The most important aspect of the case is the rejection of Glendening’s sweeping claim of executive privilege, Carome said. The governor is now clearly included in the state’s open records law.
“The decision indicates that those sources of records . . . are generally available to the public. It’s very significant that the court rejected the broad claim of executive privilege claimed by the governor. That would have cast a wide pall of secrecy over government records,” Carome said.
In California, broad secrecy exists in the aftermath of Times Mirror Co. v. Superior Court, a 1991 opinion by the California Supreme Court. The court held that the governor’s scheduling records are not public records because disclosure would divulge the decision-making process of the governor and could pose a safety risk.
The California court ruled the calendars fell within the public interest exemption in the state’s Public Records Act. The court said the “considerable public interest” in withholding the information outweighed the public interest in disclosure. The court noted disclosure would have a chilling effect, reduce candor, inhibit private meetings, and damage the flow of information to the executive office.
As an example, the court cited a meeting the governor held with a controversial group and, the court said, if the governor had feared the meeting would be public knowledge, it might never have occurred.
An appellate court in Kentucky followed the California court’s rationale in 1995 in Courier Journal v. Jones, holding that drafts of the governor’s schedule are off limits because disclosure would hamper the decision-making process.
Critics, including three dissenting justices, disagreed. They argue the deliberative process privilege should not have applied because scheduling calendars disclose only the facts of the meetings, not the contents of the communications.
“The analytical route taken by the Supreme Court is absolutely silly,” said Terry Francke, general counsel for the California First Amendment Coalition. “The court said in so many words that if the public can tell who the governor has met with, it knows his thinking. And secondly, if the public knows what the governor is thinking, it’s bad.”
Francke said it is absolutely critical for journalists to have access to calendars. In Times Mirror, the Los Angeles Times was trying to analyze who had met with the governor. The only way to do that accurately is with calendars.
“It’s a way of tracking the kind of routine influence that goes on,” he said. “It’s crucial.”
Most states, including Arizona, have no case law on scheduling calendars. Reporters are often at the mercy of public officials in trying to obtain them.
Some experts said that is unlikely to change. Dan Barr, an attorney with Brown & Bain in Phoenix, said reporters complained about calendar access during ex-Gov.
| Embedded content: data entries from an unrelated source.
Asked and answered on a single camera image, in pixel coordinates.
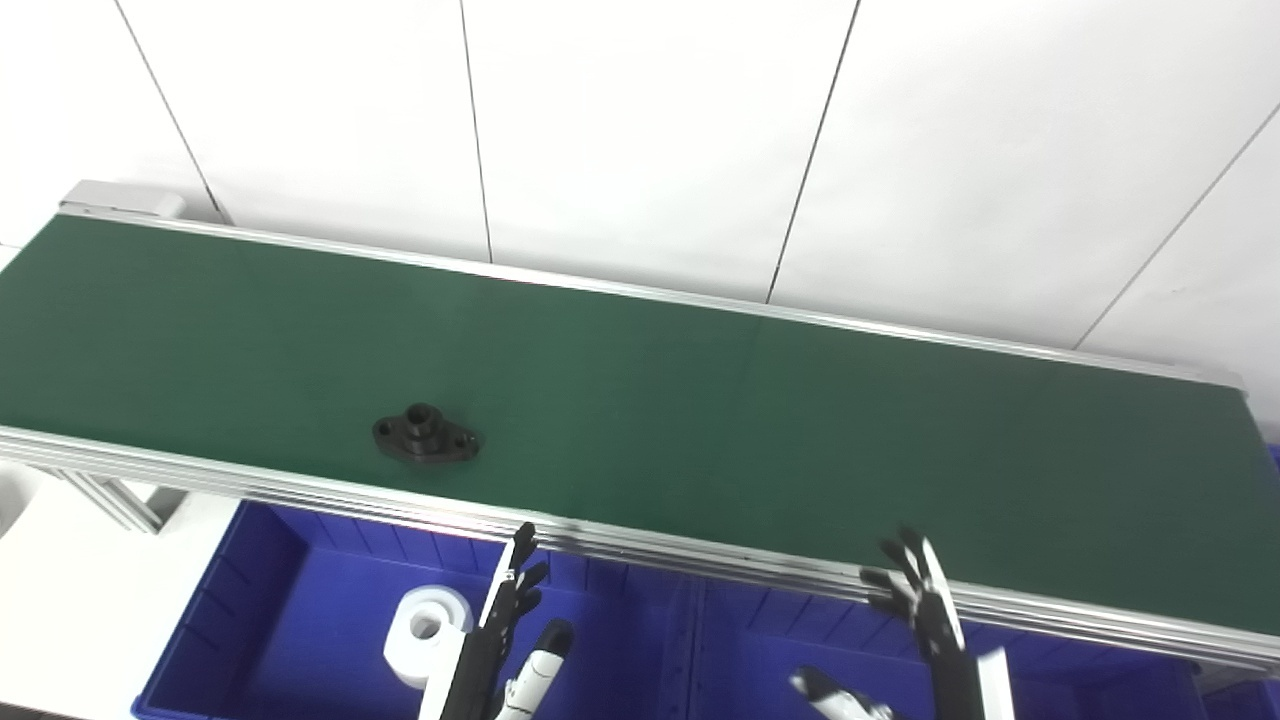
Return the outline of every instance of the blue bin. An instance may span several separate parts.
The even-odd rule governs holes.
[[[1280,680],[1240,683],[1204,697],[1208,720],[1280,720]]]
[[[244,502],[133,714],[415,720],[420,692],[381,656],[399,598],[445,584],[479,610],[500,550]],[[547,620],[576,629],[539,720],[818,720],[787,683],[803,664],[909,716],[933,714],[928,670],[906,626],[863,603],[539,555],[550,575],[504,679]],[[1006,648],[1020,720],[1206,720],[1189,662],[991,625],[965,632],[975,651]]]

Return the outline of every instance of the mounting hole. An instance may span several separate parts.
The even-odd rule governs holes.
[[[408,621],[408,632],[420,641],[429,641],[440,632],[440,619],[431,612],[419,612]]]

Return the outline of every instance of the white roll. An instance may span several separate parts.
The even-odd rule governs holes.
[[[471,606],[445,585],[422,585],[404,593],[387,630],[383,657],[396,676],[411,688],[426,688],[440,644],[440,629],[451,625],[471,632]]]

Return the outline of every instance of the conveyor leg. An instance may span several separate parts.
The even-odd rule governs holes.
[[[124,483],[116,478],[81,473],[78,470],[63,470],[61,468],[42,468],[55,478],[61,478],[81,491],[84,497],[102,509],[108,516],[128,530],[157,534],[164,527],[164,519],[156,510],[133,495]]]

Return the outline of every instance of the panel seam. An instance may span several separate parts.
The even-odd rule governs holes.
[[[458,15],[462,18],[462,55],[467,63],[467,94],[471,97],[471,133],[476,141],[476,173],[480,177],[480,213],[484,215],[484,242],[493,263],[493,234],[489,231],[489,199],[484,188],[484,161],[480,158],[480,120],[476,117],[476,87],[471,77],[471,41],[467,38],[467,10],[463,0],[458,0]]]
[[[1156,245],[1155,250],[1152,250],[1147,255],[1147,259],[1143,260],[1140,265],[1138,265],[1138,269],[1134,270],[1132,275],[1129,275],[1129,279],[1120,287],[1120,291],[1116,292],[1115,297],[1112,297],[1111,301],[1107,302],[1106,307],[1102,309],[1098,316],[1094,318],[1093,323],[1091,323],[1089,327],[1084,331],[1084,334],[1080,336],[1080,340],[1075,341],[1075,345],[1071,346],[1071,350],[1079,350],[1080,346],[1084,345],[1087,340],[1089,340],[1089,336],[1093,334],[1093,331],[1098,329],[1098,325],[1102,324],[1102,320],[1105,320],[1106,316],[1110,315],[1112,310],[1115,310],[1115,306],[1129,292],[1129,290],[1134,286],[1134,283],[1138,282],[1138,278],[1147,272],[1147,268],[1151,266],[1156,256],[1165,250],[1165,247],[1169,245],[1169,241],[1171,241],[1174,236],[1178,234],[1180,229],[1183,229],[1183,225],[1187,224],[1187,220],[1190,219],[1190,217],[1196,213],[1196,210],[1199,209],[1201,204],[1203,204],[1204,200],[1210,196],[1210,193],[1213,192],[1213,188],[1216,188],[1217,184],[1222,182],[1222,178],[1226,177],[1226,173],[1231,172],[1231,168],[1235,167],[1236,160],[1239,160],[1244,155],[1244,152],[1249,149],[1249,146],[1253,145],[1253,141],[1257,140],[1260,135],[1262,135],[1262,131],[1267,128],[1267,124],[1271,123],[1271,119],[1276,117],[1277,111],[1280,111],[1280,102],[1277,102],[1274,108],[1271,108],[1271,111],[1267,113],[1267,117],[1262,120],[1262,124],[1260,124],[1257,129],[1254,129],[1253,133],[1249,135],[1248,140],[1244,141],[1244,145],[1242,145],[1240,149],[1236,150],[1234,155],[1231,155],[1231,159],[1226,161],[1226,165],[1222,168],[1222,170],[1217,173],[1217,176],[1213,178],[1212,182],[1208,183],[1208,187],[1206,187],[1204,191],[1199,193],[1199,197],[1197,197],[1196,201],[1192,202],[1192,206],[1188,208],[1185,213],[1183,213],[1181,218],[1179,218],[1176,223],[1174,223],[1174,228],[1169,231],[1167,234],[1165,234],[1164,240],[1161,240],[1160,243]]]
[[[831,99],[836,95],[836,82],[840,79],[840,68],[845,64],[845,54],[849,51],[849,38],[854,33],[854,23],[858,22],[858,10],[863,6],[863,0],[854,3],[854,12],[849,15],[849,27],[845,28],[845,41],[840,46],[840,56],[836,58],[836,70],[831,76],[831,86],[827,88],[827,99],[822,104],[822,114],[818,115],[818,128],[813,135],[813,145],[809,146],[809,158],[805,160],[804,172],[800,174],[800,187],[796,190],[796,201],[791,205],[791,217],[787,219],[787,229],[782,234],[782,247],[778,250],[778,261],[773,265],[773,278],[769,281],[769,290],[764,293],[764,304],[773,300],[773,288],[778,284],[778,273],[782,272],[782,259],[787,254],[787,245],[791,242],[791,228],[796,223],[796,213],[800,210],[800,199],[804,197],[805,183],[809,182],[809,169],[813,168],[813,158],[818,152],[818,141],[822,140],[822,127],[827,122],[827,111],[831,109]]]
[[[120,5],[120,0],[111,0],[115,4],[115,10],[120,14],[120,20],[124,22],[124,29],[129,32],[129,38],[133,40],[133,47],[138,51],[138,58],[142,59],[142,67],[146,68],[147,76],[151,78],[151,85],[156,88],[156,95],[160,96],[160,102],[164,105],[165,113],[169,115],[169,122],[173,123],[173,129],[178,133],[178,140],[182,141],[183,150],[187,151],[187,158],[191,159],[192,168],[196,169],[196,176],[200,177],[200,184],[205,187],[205,195],[209,196],[209,202],[214,206],[214,211],[218,217],[223,219],[223,224],[236,225],[232,222],[230,214],[227,211],[221,204],[218,202],[218,197],[214,196],[214,190],[209,187],[209,178],[205,177],[205,170],[201,169],[200,161],[196,160],[196,152],[191,149],[191,142],[187,141],[187,135],[182,132],[182,126],[178,124],[178,115],[173,111],[173,105],[169,104],[169,97],[165,96],[164,88],[160,87],[160,78],[156,77],[155,70],[151,68],[151,61],[147,60],[147,54],[142,51],[142,44],[138,41],[138,33],[133,31],[133,24],[129,22],[129,17],[124,14],[124,6]]]

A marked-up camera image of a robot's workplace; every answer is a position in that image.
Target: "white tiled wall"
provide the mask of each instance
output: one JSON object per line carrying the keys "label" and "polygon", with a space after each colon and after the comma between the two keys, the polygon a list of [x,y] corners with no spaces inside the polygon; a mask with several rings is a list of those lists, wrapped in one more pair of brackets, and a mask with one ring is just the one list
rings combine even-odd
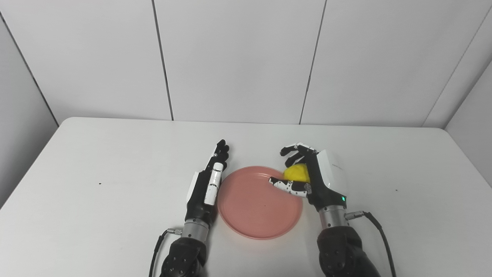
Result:
{"label": "white tiled wall", "polygon": [[150,0],[0,0],[59,123],[170,119]]}
{"label": "white tiled wall", "polygon": [[446,131],[492,185],[492,64],[466,97]]}
{"label": "white tiled wall", "polygon": [[492,0],[0,0],[57,120],[444,127],[492,57]]}
{"label": "white tiled wall", "polygon": [[[491,5],[328,0],[302,123],[422,126]],[[476,55],[492,53],[483,50]],[[444,113],[434,127],[444,127]]]}
{"label": "white tiled wall", "polygon": [[14,41],[0,21],[0,208],[56,128]]}
{"label": "white tiled wall", "polygon": [[176,120],[299,123],[324,0],[156,0]]}

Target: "yellow sponge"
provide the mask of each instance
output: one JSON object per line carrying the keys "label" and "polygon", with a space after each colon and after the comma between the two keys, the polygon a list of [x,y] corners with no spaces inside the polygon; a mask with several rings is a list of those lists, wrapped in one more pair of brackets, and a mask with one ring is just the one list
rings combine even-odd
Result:
{"label": "yellow sponge", "polygon": [[283,178],[292,181],[309,183],[309,174],[306,164],[296,164],[283,172]]}

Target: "robotic hand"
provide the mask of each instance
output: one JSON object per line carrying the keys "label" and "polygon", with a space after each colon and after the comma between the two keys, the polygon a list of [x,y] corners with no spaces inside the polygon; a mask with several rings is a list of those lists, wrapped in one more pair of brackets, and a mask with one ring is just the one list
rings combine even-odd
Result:
{"label": "robotic hand", "polygon": [[[169,255],[162,264],[161,277],[199,276],[201,268],[205,265],[207,261],[205,241],[217,215],[215,198],[222,171],[227,167],[228,151],[229,146],[225,140],[219,141],[205,169],[193,176],[192,187],[190,187],[192,193],[186,205],[183,230],[181,232],[181,230],[168,229],[178,235],[181,233],[181,237],[171,244]],[[157,245],[154,253],[158,251],[160,243],[158,242]],[[153,264],[151,264],[150,275],[153,273]]]}
{"label": "robotic hand", "polygon": [[296,153],[285,161],[285,166],[305,164],[309,182],[270,177],[270,183],[290,194],[306,197],[318,211],[323,227],[317,240],[323,273],[330,277],[380,277],[362,250],[361,238],[348,223],[348,219],[366,214],[346,213],[343,168],[331,153],[318,152],[302,143],[284,147],[280,155],[286,156],[293,151]]}
Fife Symington’s wire fraud trial. But no media outlet was willing to bankroll the legal fight to free up the records, so the issue went untested.
That is not entirely bad, Barr said. Politicians are under strong public pressure to be open and accountable to the public. Many have found it easier to release information than face the threat of a public legal battle over open records.
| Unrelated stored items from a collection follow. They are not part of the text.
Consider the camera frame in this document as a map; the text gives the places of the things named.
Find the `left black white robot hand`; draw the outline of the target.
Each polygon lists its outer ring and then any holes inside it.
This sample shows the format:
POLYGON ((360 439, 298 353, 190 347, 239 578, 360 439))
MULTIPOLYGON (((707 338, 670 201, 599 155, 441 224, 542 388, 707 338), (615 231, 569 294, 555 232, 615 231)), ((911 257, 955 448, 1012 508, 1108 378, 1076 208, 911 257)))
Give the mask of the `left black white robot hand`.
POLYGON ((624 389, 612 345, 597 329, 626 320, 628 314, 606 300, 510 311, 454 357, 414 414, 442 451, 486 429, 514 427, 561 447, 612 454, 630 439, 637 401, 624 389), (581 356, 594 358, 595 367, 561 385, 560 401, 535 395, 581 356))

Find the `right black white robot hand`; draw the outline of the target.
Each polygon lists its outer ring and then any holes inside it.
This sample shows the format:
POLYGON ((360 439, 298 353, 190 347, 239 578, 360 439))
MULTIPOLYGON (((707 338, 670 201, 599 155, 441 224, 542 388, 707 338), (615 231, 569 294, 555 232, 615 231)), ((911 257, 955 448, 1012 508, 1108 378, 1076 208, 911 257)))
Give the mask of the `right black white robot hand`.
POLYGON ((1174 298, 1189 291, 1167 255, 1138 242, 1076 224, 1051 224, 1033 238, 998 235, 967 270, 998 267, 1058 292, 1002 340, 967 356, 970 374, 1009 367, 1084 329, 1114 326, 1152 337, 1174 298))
He added that litigation could make the records meaningless. If forced to hand over the records, some public officials could stop keeping detailed calendars, resorting to a more informal arrangement to evade disclosure. Barr compared it to some public officials who have stopped using e-mail for sensitive communications after being forced to hand over the information to the press.
But access to scheduling calendars will continue to be critical issue for journalists, Barr said.
“It’s important for voters to see what the governor is doing and who has access. That’s something quite different than knowing what’s said.”